[What you are asked to do] Word for word, restate the listing that follows and leave out the images.

[Information provided]
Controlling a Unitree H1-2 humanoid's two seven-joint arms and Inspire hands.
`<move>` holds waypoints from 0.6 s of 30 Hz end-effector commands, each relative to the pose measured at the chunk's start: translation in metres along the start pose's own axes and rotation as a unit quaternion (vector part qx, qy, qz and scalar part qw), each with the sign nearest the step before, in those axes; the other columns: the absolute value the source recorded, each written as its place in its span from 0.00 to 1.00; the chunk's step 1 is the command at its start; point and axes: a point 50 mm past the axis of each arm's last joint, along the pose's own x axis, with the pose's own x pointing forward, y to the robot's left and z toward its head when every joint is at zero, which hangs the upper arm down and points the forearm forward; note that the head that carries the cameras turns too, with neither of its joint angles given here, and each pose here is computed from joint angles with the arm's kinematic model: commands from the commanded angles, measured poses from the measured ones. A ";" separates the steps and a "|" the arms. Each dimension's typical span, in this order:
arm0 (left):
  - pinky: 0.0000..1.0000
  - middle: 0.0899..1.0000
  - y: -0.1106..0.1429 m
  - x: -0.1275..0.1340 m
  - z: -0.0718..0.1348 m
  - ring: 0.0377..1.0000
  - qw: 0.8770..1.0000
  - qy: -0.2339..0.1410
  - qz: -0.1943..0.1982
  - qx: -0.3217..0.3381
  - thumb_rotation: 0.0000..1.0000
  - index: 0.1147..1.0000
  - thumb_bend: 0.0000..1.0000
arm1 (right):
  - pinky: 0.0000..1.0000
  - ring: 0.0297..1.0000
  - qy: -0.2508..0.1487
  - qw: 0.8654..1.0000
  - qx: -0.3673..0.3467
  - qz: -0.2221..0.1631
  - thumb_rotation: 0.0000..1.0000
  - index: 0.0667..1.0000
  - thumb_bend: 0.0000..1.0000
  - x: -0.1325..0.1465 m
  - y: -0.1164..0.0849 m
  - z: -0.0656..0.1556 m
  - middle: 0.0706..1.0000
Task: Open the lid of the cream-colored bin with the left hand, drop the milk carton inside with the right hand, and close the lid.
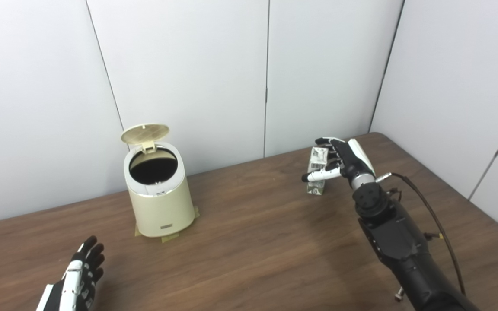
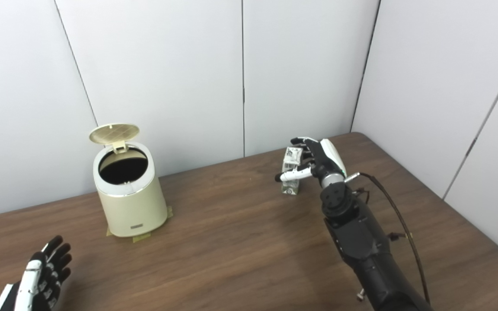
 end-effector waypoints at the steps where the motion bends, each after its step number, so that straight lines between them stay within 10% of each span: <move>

[Expected answer]
Controlling a Unitree H1-2 humanoid's two seven-joint arms and Inspire hands.
`<move>` holds waypoints from 0.6 s of 30 Hz end-effector commands, each relative to the pose measured at the chunk's start: translation in metres along the start pose's own axes and rotation as a unit quaternion (vector part qx, qy, qz and scalar part qw), each with the sign nearest the step before, in those axes; the other columns: the absolute value the source recorded, each written as its place in its span from 0.00 to 1.00; the chunk's step 1 is the command at its start; point and axes: a point 50 mm past the axis of each arm's last joint, along the pose's own x axis, with the pose's own x pointing forward, y to the robot's left and z toward its head when every joint is at zero, which hangs the upper arm down and points the forearm forward; note that the head that carries the cameras turns too, with neither of its joint angles given here, and each pose here is computed from joint angles with the arm's kinematic model: commands from the commanded angles, measured poses from the measured ones. A ";" separates the steps and a "|" the arms. Each dimension's typical span, in this order:
arm0 (left):
  - pinky: 0.0000..1.0000
  - middle: 0.0899..1.0000
  - y: -0.1106..0.1429 m
  - x: -0.1275..0.1340 m
  - z: -0.0718..0.1348 m
  - ring: 0.0377..1.0000
  - qw: 0.8770..1.0000
  - qy: -0.2339..0.1410
  - qz: -0.1943..0.1982
  - qx: -0.3217..0.3381
  - thumb_rotation: 0.0000..1.0000
  - index: 0.1147..1.0000
  - thumb_bend: 0.0000..1.0000
arm1 (right):
  - pinky: 0.0000..1.0000
  - ring: 0.0297..1.0000
  - qy: -0.2508..0.1487
  - qw: 0.8654..1.0000
  - qx: -0.3673..0.3467
  - qz: -0.2221..0.1631
  - thumb_rotation: 0.0000..1.0000
  - index: 0.0667..1.0000
  - thumb_bend: 0.0000..1.0000
  - x: -0.1325..0.1465 m
  - y: -0.1164..0.0849 m
  - z: -0.0656..0.1556 m
  - middle: 0.0706..1.0000
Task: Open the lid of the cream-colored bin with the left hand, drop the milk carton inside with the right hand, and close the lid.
 end-effector waypoints at the steps where the motion bends, each after its step number, so that straight lines between them stay within 10% of each span: <move>

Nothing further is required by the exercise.